> _Try it_:
An exact transcription of all the data is required, with every image removed.

** Supplied information follows **

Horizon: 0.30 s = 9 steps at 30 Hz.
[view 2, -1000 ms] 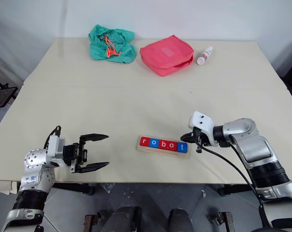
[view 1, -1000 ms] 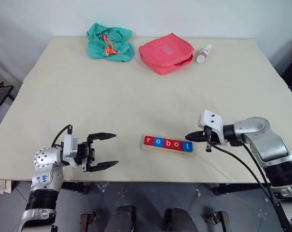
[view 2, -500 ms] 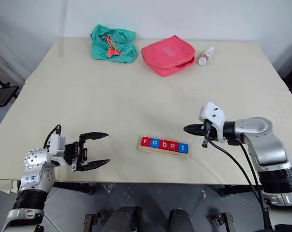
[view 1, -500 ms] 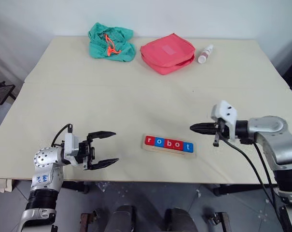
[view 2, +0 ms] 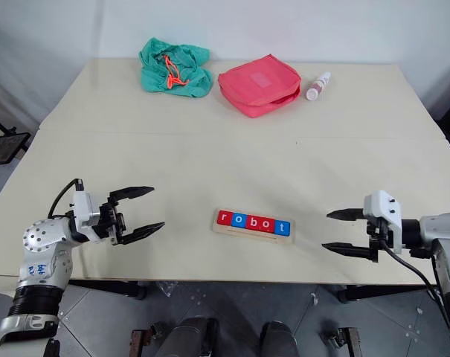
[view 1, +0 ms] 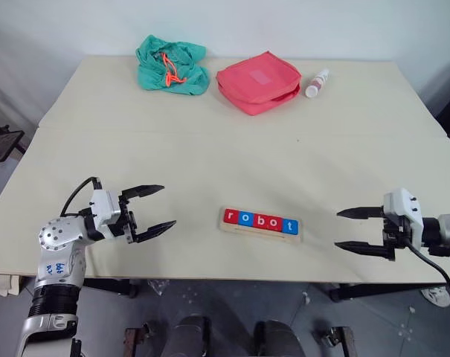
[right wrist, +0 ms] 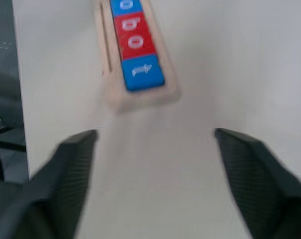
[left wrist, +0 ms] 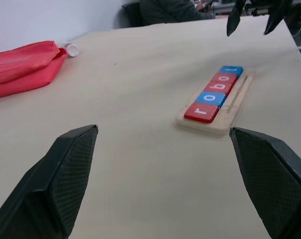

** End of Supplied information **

> _Response below_:
Horizon: 0.30 s = 9 steps at 30 Hz.
[view 2, -1000 ms] 
[view 1, -1000 ms] 
[view 2, -500 ms] 
[view 1, -500 ms] 
[view 2, +0 ms] 
[view 1, +0 ms] 
[right wrist, +0 ms] 
[left wrist, +0 ms] 

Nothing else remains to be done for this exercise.